The volume of violations that are output can be a challenge for manual analysis. Too much output can mean that there are too many false negatives that need to be analyzed and waived, and this increases the risk that a true negative will be missed. Some assistance from the tool is required to reduce this analysis burden and reduce the risk of overlooked true negatives. VC SpyGlass RDC uses smart grouping of output violations with multiple levels of grouping based on various fields like source/destination resets, clocks, or flops to reduce this manual analysis burden for the engineer.

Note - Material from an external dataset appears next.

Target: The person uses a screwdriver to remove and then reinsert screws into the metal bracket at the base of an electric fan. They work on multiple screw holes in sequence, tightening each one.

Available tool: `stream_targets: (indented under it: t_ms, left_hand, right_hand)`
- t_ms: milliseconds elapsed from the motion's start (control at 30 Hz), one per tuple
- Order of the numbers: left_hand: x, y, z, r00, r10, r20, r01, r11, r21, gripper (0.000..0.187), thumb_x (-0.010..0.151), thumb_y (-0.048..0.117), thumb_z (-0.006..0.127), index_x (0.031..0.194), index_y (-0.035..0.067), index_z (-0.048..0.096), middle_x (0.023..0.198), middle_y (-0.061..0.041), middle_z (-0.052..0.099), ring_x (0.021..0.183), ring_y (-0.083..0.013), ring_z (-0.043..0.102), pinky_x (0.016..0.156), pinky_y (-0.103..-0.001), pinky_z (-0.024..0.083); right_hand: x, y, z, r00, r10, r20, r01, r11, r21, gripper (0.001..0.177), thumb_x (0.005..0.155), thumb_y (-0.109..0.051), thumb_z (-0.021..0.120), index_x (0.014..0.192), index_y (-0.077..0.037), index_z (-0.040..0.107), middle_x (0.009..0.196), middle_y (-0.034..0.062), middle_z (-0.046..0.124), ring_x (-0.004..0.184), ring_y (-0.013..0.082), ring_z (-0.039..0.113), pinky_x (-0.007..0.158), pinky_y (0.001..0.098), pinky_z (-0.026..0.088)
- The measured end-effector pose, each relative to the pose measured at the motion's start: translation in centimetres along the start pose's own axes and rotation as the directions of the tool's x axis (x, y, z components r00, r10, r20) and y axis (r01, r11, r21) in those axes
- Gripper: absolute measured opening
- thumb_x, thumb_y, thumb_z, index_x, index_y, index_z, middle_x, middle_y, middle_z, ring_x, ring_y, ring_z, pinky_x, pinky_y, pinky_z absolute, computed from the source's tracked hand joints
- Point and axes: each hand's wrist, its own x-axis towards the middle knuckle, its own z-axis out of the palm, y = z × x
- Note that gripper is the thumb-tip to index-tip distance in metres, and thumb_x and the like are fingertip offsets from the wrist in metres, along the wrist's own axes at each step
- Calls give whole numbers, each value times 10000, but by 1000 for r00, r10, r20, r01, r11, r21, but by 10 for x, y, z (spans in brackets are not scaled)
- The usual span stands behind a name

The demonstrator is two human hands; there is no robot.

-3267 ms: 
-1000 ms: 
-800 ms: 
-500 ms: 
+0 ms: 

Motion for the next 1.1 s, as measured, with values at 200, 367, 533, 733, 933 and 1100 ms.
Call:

As with VC SpyGlass® CDC and the other static verification solutions that form the Synopsys Verification Continuum® platform, VC SpyGlass RDC solves the challenges of scalability, performance, and debug productivity necessary to handle modern multi-billion gate ASIC designs. This can be done using either a full-flat analysis or a hierarchical flow which uses signoff abstraction models (SAM) to allow a bottom-up approach, enabling RDC analysis to scale and perform well for the largest of designs. In fact, VC SpyGlass RDC beats previous generations of RDC solutions by about 3x on performance.
Finally, as we all know, engineering time is often the limiting factor over compute time and runtimes for many aspects of ASIC development workflows, so a familiar high productivity debug environment thanks to the integration of the leading Verdi debugger, is a welcome time-saver when it comes to RDC debug.